Encoding and decoding support for BSON in Rust
- Overview of BSON Format
- Usage
- Breaking Changes
- Contributing
- Running the Tests
- Continuous Integration
This crate works with Cargo and can be found on
crates.io with a Cargo.toml
like:
[dependencies]
bson = "1.2.0"
BSON, short for Binary JSON, is a binary-encoded serialization of JSON-like documents. Like JSON, BSON supports the embedding of documents and arrays within other documents and arrays. BSON also contains extensions that allow representation of data types that are not part of the JSON spec. For example, BSON has a datetime type and a binary data type.
// JSON equivalent
{"hello": "world"}
// BSON encoding
\x16\x00\x00\x00 // total document size
\x02 // 0x02 = type String
hello\x00 // field name
\x06\x00\x00\x00world\x00 // field value
\x00 // 0x00 = type EOO ('end of object')
BSON is the primary data representation for MongoDB, and this crate is used in the
mongodb
driver crate in its API and implementation.
For more information about BSON itself, see bsonspec.org.

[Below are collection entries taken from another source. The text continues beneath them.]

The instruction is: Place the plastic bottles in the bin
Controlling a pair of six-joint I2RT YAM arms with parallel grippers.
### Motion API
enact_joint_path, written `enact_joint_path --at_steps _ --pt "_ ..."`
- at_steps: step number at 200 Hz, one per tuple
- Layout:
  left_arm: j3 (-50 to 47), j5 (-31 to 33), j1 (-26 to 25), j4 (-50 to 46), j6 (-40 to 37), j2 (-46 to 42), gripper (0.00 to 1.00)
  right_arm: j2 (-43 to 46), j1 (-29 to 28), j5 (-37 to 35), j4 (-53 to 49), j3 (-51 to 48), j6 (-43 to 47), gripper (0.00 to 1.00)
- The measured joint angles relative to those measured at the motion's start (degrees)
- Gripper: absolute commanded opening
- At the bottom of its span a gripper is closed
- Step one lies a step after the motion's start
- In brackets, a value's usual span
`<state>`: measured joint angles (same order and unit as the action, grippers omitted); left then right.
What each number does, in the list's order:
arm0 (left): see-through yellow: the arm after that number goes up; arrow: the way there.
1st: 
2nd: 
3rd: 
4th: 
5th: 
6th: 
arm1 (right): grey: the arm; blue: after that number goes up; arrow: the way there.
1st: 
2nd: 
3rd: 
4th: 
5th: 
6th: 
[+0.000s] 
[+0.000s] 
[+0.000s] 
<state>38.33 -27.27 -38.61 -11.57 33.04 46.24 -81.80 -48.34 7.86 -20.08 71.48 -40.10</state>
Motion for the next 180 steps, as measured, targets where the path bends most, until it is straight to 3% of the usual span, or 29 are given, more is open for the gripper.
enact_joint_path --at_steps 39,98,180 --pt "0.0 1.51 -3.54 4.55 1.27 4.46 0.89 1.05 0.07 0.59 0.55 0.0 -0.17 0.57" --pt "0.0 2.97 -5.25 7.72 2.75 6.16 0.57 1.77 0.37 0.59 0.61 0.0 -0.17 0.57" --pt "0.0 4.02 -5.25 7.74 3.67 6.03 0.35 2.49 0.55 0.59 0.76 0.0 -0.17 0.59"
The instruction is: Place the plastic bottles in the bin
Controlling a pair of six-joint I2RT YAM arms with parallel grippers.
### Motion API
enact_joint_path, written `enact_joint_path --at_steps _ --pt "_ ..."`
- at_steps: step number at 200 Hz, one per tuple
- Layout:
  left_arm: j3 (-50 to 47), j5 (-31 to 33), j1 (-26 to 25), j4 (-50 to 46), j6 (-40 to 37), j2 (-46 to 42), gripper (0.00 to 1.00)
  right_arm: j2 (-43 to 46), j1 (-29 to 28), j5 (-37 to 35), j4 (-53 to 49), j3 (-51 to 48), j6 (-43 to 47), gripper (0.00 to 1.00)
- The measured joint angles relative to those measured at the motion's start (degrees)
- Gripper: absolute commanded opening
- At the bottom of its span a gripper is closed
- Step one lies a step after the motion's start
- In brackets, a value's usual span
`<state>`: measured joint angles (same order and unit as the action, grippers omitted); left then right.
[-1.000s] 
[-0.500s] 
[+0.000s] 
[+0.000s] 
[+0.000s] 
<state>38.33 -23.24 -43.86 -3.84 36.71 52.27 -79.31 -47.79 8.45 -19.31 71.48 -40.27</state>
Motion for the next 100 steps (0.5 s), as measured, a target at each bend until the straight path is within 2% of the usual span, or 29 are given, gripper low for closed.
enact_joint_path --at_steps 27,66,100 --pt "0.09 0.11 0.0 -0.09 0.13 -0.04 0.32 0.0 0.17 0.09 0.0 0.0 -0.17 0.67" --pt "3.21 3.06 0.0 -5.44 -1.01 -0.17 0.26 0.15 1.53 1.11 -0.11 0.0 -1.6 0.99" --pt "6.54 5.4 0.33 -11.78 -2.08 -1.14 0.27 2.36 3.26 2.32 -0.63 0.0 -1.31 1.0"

Many different types can be represented as a BSON value, including 32-bit and 64-bit signed
integers, 64 bit floating point numbers, strings, datetimes, embedded documents, and more. To
see a full list of possible BSON values, see the BSON specification. The various
possible BSON values are modeled in this crate by the Bson
enum.
Creating Bson
instances
Bson
values can be instantiated directly or via the
bson!
macro:
let string = Bson::String("hello world".to_string());
let int = Bson::Int32(5);
let array = Bson::Array(vec![Bson::Int32(5), Bson::Boolean(false)]);
let string: Bson = "hello world".into();
let int: Bson = 5i32.into();
let string = bson!("hello world");
let int = bson!(5);
let array = bson!([5, false]);
bson!
has supports both array and object literals, and it automatically converts any values specified to Bson
, provided they are Into<Bson>
.
Bson
value unwrapping
Bson
has a number of helper methods for accessing the underlying native Rust types. These helpers can be useful in circumstances in which the specific type of a BSON value
is known ahead of time.
e.g.:
let value = Bson::Int32(5);
let int = value.as_i32(); // Some(5)
let bool = value.as_bool(); // None
let value = bson!([true]);
let array = value.as_array(); // Some(&Vec<Bson>)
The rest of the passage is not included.